In het nieuwe mestbeleid zal de productiebeheersing plaatsvinden door het systeem van productierechten en zal het gebruik van mest worden geregeld via het systeem van gebruiksnormen, voor de invoering waarvan ik verwacht binnen afzienbare termijn bij uw Kamer een wetsvoorstel te kunnen indienen. In dat wetsvoorstel, en de uitwerking daarvan in lagere regelgeving, zal bijzondere aandacht uitgaan naar een krachtige sturing op een verantwoorde mestafzet. Zoals is aangegeven in voornoemde brief van 19 mei jl., zullen een milieuverantwoorde mestafzet en een adequate verantwoording van de meststromen in de keten een essentieel onderdeel vormen van het beleid zoals dat met ingang van 1 januari 2006 zal gelden. Versterking van de controle van de mestketen zal worden doorgevoerd met behulp van GPS, automatische bemonstering en - wellicht - een verplichte melding vooraf bij mesttransporten; dit naast het reeds bestaande systeem van verantwoording van de meststromen in de keten via de zogenoemde, bij de overheid stelselmatig in te sturen mestvervoersdocumenten. Tevens wordt in de Meststoffenwet een bepaling opgenomen die het mogelijk maakt om zowel tegen landbouwbedrijven als intermediaire ondernemingen op elk moment gedurende het jaar op te treden, als zij niet kunnen aantonen dat op het bedrijf of de onderneming aangevoerde of geproduceerde dierlijke meststoffen op een milieuverantwoorde wijze zijn afgezet; dit voor zover de meststoffen niet aantoonbaar zijn gebruikt of opgeslagen op het eigen bedrijf of op de onderneming. Tot slot wijs ik in dit verband op het gestelde in voornoemde brief van 19 mei jl. ten aanzien van de kanalisatie van mest. Als onverhoopt blijkt dat er mestoverschotten ontstaan die op het milieu worden afgewenteld, zal ik een systeem van kanalisatie van mest overwegen.
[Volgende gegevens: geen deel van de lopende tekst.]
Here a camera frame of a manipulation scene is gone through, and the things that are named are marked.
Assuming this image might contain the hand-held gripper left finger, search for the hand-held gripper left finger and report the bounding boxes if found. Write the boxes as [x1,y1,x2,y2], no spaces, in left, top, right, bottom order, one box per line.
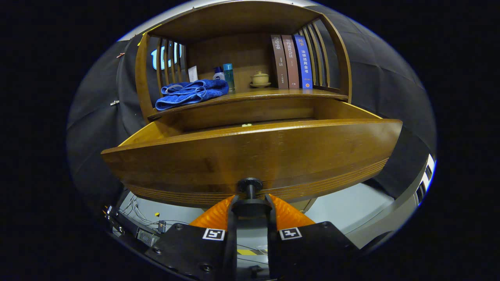
[145,194,239,281]

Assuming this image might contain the floor cables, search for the floor cables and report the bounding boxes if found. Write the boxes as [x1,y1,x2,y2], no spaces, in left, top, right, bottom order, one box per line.
[119,193,192,235]

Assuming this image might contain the dark brown book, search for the dark brown book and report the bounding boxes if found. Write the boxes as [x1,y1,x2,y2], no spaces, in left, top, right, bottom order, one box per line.
[271,34,289,89]

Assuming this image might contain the reddish brown book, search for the reddish brown book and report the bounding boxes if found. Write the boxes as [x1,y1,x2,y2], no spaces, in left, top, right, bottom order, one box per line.
[281,34,300,89]

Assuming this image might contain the brown wooden cabinet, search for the brown wooden cabinet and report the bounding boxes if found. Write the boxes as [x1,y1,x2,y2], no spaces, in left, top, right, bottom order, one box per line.
[135,0,353,213]

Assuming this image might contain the wooden countertop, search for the wooden countertop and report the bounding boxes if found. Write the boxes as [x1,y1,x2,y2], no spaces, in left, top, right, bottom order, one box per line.
[148,87,349,120]

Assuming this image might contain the blue book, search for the blue book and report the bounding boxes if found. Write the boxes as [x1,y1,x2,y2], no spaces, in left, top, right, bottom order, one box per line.
[293,34,314,89]

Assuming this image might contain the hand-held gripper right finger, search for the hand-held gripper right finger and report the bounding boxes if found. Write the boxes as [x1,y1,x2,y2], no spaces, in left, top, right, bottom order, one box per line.
[266,194,360,279]

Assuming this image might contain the teal clear bottle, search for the teal clear bottle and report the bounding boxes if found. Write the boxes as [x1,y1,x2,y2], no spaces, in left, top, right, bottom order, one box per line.
[223,63,236,93]

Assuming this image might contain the black electronics box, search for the black electronics box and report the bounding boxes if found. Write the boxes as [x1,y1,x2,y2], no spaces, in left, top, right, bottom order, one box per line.
[105,205,161,246]

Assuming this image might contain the wooden drawer with black knob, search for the wooden drawer with black knob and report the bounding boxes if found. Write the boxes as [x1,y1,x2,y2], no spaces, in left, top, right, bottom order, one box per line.
[101,98,404,218]

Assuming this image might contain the blue folded towel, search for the blue folded towel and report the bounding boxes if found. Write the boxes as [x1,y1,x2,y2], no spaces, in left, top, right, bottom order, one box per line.
[155,79,229,111]
Gezien het bovenstaande ben ik ervan overtuigd dat er voldoende aanknopingspunten zijn om een verantwoorde mestafzet te borgen. Het systeem van mestafzetovereenkomsten heeft in dit opzicht geen betekenis, aangezien het niet op de feitelijke mestafzet stuurt. Evenmin komt het systeem betekenis toe als instrument ter implementatie van de gebruiksnormen van Nitraatrichtlijn, zoals is gebleken uit het Hofarrest in de inbreukprocedure inzake de Nitraatrichtlijn, of - zoals gezegd - als volumebeheersinginstrument. Om deze reden heeft het geen plaats in het akkoord met de Europese Commissie inzake het Derde actieprogramma gekregen. Ik acht het van het grootste belang om nu alle energie en inzet te richten op een tijdige implementatie in wetgeving, uitvoering en handhaving van het nieuwe mestbeleid, ter voldoening aan onze Europese verplichtingen.

Ik vertrouw erop dat de fracties van uw Kamer het voorgaande zullen meewegen bij het bepalen van hun positie in het kader van deze nahangprocedure.